I couldn’t press the juice out without absorbing some of it through the
skin. He shimmers—I can feel him shimmering! “Don’t be afraid,
my Corey, my special one.” I lift the
chalice that fills the room with its sweet parsnip scent. “You were born for just this hour.” Gently I cup the back of his head with one
hand (the hair so soft, so soft!) and with the other I bring the vessel to his
lips. “Trust me and drink deep—it is
good!”) * * * (“It may seem good,”
Jake says out of the clear blue, “but
it’s not what it seems.” Don and I look
up from flipping through books. “He’s
changing all the rules!” Suddenly Jake
throws a book flapping across the room.
“What good does it do to study anything,” he cries, standing up, “when
he’s changing all the rules?” “Jake,” I say
sternly, standing up myself, “We’ve talked about this before. You can
control these visionary outbursts.” He freezes, and
suddenly looks very young—the same look he used to have as a child, staring at
nothing, suddenly afraid that he’s crossed a line, that bad things will
happen. Don also sits quite still, his
eyes going back and forth between Jake and me.
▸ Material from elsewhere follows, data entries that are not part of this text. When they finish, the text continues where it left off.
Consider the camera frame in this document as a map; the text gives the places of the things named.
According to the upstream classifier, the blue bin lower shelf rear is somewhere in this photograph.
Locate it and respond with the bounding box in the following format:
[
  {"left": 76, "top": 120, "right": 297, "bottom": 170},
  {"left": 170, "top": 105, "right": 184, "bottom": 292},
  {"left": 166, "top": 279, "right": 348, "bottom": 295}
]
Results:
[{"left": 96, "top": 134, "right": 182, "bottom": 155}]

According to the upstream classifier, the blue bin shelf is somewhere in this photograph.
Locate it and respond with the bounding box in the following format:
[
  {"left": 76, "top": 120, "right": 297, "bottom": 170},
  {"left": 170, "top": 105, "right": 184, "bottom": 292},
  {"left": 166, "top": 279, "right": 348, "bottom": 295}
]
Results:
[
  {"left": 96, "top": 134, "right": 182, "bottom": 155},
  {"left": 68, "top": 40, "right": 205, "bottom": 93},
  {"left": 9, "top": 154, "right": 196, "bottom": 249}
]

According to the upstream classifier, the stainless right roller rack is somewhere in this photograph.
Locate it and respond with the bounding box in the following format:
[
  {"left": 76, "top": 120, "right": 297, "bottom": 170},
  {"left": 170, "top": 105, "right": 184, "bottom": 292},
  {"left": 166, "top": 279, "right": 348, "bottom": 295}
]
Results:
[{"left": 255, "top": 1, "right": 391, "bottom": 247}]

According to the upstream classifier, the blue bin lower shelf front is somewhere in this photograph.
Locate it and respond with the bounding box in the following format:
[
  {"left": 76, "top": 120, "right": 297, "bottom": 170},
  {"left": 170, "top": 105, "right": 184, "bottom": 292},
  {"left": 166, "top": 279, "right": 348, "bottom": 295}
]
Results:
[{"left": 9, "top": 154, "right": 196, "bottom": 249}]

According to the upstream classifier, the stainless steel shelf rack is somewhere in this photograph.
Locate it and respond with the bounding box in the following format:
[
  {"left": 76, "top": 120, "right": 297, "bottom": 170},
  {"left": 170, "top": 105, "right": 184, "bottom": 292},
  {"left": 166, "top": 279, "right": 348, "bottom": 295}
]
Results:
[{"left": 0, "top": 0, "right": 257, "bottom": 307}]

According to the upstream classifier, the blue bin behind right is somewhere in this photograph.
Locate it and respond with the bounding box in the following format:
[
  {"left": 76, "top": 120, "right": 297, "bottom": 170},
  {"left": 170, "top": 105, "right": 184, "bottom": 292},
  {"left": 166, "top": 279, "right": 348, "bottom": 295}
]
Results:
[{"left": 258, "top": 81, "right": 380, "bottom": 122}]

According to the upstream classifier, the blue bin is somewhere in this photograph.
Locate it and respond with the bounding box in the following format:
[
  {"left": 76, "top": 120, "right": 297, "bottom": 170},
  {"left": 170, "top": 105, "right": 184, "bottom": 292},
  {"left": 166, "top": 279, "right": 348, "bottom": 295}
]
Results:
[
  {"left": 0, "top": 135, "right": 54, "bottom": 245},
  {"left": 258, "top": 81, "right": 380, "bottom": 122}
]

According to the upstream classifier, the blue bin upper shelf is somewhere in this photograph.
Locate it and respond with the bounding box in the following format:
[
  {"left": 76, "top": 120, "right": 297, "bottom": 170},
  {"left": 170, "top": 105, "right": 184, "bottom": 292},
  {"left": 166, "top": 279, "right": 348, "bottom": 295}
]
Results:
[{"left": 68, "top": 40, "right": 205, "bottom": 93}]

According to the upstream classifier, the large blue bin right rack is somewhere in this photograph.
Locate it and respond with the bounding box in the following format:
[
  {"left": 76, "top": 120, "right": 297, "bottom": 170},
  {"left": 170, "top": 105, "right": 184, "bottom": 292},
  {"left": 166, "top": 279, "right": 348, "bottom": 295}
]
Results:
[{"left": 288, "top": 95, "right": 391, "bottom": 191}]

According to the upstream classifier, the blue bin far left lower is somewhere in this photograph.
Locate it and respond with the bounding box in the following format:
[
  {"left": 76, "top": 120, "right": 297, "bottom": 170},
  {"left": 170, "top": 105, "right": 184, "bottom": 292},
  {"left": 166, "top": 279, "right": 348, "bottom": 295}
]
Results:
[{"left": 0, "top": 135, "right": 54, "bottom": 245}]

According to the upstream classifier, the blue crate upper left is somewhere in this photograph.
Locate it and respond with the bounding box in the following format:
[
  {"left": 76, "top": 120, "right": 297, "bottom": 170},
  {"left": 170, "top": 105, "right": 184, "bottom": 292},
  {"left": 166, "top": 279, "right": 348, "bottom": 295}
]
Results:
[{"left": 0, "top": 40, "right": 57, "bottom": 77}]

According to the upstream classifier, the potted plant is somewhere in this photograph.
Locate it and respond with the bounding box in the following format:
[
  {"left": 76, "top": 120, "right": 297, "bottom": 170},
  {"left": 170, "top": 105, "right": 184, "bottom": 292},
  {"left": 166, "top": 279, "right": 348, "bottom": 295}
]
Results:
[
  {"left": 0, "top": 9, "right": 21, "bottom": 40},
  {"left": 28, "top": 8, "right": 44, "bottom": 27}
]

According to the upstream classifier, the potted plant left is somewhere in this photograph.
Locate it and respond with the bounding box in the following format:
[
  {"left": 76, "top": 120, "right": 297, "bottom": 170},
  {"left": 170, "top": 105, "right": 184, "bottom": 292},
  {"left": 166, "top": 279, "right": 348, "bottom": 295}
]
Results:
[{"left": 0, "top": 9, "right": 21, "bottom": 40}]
Jake asks, hesitantly, “Did I do something,
uh, violent, again?” “You threw a
book.” I go and fetch it for him. “Funerary Customs and Inheritance Laws of the
Kinnitch/Borta/Toulin/Vanikke Region and Related Islands.” I smile, trying not to ratchet up the
drama. “I hope we never have to use that
information!” Still smiling as I hand it
to him, I say, “You can tell us whatever you need to, Jake, without throwing
things around.” He looks on me with
sudden focus, but I still see panic in his face, barely held in check. “I, I learned that from my father, I
think. He used to throw things.” Slowly he gets a grip on himself. “I mustn’t follow his example.” He takes back the book and puts it carefully
on the stack, as if he fears that it could break. I pat him on the
shoulder. “Don’t worry,” I say. “You’re not your father. Now, what did you want to tell us?” He takes a deep
breath, trying to capture it. “He…but
there may be more than one. All tangled
together, you know? But somebody…it’s
not just the school rules, not just custom.”
He closes his eyes, takes a deep breath, and says in Toulinian, “We have
to watch for a chap called Changewright.
All currents lead back to him.”) I blink, shaking my head,
momentarily dizzy. The rainforest blurs
before me and my pulse whooshes in my ears.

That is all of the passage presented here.